In trying to restore the complexity of the real, she draws on multiple references after a research on apparently unrelated worlds. This results in images that find their meaning at the end of an engineered construction, unfolding in a selection of decontextualized evocative architectural details, decoded artifacts hidden inside the digital language, the apparent ‘natural condition' of symbolic decorative elements, scientific representations, traces from handmade automatic patterns unwillingly quoting the microscopic life and, above all, historic colonialist imagery of the Americas that she relates to the digital colonialism we experience today.

Progressing by hints and deductions, is her favored method in the production of works that link histories, from the past, present and hypothetical future. In her research, elements have suspended significances, meanings are elusive and migrating, and intuition is the act of validation and creation of forms, that emerges by rejecting the temptations of the intellect to understand the new in terms of language, processes and concepts from the past.

She has also been investigating the limits of representation by painting fragments, sceneries and composing video installations. In order to resend the perception towards the network in which we are all interconnected and depending on. Her works are correspondingly related to anthropology, through elaborated snapshots of an ongoing inquiry that includes theories, conjectures, re-interpreting signs and experimenting.

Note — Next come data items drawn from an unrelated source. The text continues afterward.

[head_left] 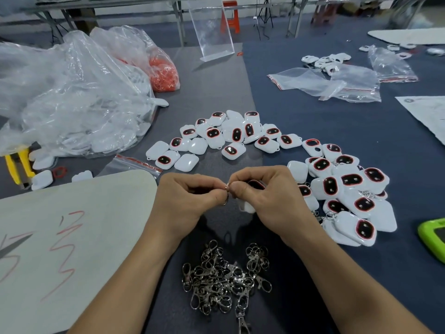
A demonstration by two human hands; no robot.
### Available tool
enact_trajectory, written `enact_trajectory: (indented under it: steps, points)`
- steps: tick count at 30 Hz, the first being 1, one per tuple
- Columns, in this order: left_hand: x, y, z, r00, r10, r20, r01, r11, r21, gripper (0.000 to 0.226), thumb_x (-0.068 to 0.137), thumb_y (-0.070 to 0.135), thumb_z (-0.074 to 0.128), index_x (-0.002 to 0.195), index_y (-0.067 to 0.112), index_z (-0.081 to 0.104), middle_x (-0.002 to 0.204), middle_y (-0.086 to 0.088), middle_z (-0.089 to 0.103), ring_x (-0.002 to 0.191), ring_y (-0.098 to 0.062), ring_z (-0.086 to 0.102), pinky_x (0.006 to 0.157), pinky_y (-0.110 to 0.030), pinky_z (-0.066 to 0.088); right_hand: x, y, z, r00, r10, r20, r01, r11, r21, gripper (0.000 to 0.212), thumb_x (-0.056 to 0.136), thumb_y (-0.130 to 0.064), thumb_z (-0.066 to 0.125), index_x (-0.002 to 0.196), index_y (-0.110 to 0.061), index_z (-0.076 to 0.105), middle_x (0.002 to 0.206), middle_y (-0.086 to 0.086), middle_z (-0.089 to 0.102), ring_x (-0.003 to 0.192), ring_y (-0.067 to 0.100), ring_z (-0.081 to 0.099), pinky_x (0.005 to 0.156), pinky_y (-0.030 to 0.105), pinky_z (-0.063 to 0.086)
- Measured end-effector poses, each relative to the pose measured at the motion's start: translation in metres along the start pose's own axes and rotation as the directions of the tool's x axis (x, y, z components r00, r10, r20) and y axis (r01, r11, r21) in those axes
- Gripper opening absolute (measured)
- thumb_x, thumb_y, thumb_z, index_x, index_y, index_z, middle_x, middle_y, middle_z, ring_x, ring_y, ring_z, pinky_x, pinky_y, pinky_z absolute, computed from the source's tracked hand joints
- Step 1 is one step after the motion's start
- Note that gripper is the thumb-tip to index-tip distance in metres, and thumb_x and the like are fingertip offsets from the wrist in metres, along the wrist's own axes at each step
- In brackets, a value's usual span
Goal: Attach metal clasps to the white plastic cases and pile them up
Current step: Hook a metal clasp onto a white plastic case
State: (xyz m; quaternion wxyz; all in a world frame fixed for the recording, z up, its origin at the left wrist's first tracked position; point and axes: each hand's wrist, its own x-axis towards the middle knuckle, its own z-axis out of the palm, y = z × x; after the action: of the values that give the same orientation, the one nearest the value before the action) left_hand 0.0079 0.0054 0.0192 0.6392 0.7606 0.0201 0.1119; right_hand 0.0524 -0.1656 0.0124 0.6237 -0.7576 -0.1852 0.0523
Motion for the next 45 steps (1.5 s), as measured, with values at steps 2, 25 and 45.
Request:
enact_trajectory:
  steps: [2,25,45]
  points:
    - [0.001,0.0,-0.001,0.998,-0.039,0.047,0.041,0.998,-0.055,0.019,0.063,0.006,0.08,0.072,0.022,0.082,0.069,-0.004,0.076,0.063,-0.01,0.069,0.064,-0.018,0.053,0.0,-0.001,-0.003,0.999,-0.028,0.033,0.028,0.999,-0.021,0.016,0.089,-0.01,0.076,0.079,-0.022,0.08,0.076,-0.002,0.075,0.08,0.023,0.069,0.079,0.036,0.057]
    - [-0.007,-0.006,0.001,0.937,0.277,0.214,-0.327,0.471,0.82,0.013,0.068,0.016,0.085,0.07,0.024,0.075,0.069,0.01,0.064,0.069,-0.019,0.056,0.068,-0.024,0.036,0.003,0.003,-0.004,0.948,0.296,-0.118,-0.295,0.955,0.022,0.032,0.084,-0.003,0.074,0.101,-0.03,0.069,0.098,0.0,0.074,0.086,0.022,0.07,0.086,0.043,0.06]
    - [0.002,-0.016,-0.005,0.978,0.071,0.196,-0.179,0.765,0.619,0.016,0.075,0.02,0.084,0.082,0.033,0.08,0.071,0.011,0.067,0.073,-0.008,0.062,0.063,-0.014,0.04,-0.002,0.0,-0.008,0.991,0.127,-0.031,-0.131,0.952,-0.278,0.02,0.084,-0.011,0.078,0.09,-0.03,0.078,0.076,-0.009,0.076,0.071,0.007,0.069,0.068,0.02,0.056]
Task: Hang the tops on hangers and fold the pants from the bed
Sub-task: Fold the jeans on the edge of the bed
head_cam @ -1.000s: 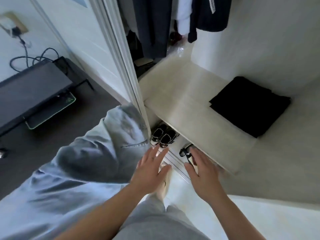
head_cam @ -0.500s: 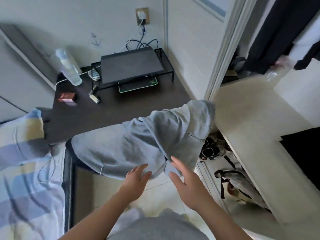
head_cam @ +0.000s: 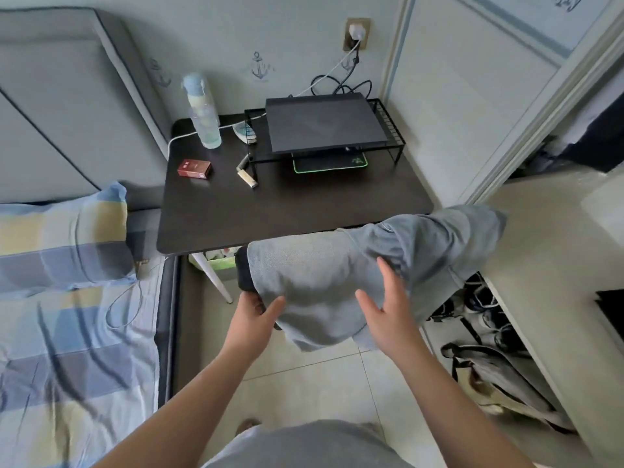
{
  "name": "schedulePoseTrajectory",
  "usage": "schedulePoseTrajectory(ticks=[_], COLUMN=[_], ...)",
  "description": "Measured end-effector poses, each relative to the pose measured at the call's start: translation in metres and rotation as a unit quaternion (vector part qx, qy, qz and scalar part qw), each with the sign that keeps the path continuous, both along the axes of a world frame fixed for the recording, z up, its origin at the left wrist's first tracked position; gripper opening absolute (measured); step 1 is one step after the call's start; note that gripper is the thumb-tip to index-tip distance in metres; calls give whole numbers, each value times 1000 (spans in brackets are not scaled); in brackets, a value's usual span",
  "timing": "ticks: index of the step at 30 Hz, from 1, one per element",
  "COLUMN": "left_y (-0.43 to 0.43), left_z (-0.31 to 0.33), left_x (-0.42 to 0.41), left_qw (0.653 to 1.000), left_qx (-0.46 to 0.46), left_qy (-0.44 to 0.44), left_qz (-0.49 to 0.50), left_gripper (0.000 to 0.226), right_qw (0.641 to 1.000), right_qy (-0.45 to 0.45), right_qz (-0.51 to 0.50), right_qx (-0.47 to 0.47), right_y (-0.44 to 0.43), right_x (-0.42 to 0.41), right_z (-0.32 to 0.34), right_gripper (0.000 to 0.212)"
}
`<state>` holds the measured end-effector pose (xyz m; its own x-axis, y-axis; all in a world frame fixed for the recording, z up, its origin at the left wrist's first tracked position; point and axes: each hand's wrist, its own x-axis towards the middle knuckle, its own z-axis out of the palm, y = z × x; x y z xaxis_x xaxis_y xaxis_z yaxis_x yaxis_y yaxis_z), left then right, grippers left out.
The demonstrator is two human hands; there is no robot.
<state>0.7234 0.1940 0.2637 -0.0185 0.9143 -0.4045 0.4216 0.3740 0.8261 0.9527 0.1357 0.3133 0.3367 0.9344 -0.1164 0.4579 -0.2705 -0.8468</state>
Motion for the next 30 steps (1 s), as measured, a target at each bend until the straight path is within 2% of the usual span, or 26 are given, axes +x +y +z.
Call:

Firmamento is a constellation, a nebula, a conjunction of ethereal bodies finding its intrinsic character through permanent suspension. We seem to be in front of a hologramatic vision that translates into a kind of rebus, an enigma of unexpected meaning for the viewer to be solved. From form to content, from three to two-dimensional, from concrete to ideal, the installation by Debora Hirsch explores the territories of knowledge, the outlines of subliminal mechanisms, the pathways of communication.

Debora Hirsch’s research has always reflected on the perceptive dynamic of the contact between the surface and the substance of the real, there where the mind exceeds its boundaries.

In the site-specific installation developed for MARS, a new point of view and exploration field take place, where even the lighting becomes a perceptive and abstract stimulus: Hirsch builds a space suggesting sometimes a cosmological representation, or in any case a symbolic-philosophical palimpsest that evokes a maieutic force. A monolithic solid modifies the space giving shape to the vacuum that stretches out above it, of which it is a missing part. Finally, a painting depicts a hyperuranic atmosphere in which an architectural structure is dematerialized in organic branches.

Enhancing the void in an unknown space that will host imaginative migrations, through organic shapes and innate automatisms imprinted as brain projections in the material weave of painting the artist exposes a poetic medium that assumes every possible shape, without ontological mediations. The mineral stone gray is the primordial and magmatic lapis in which the invisibility of mental processes takes shape.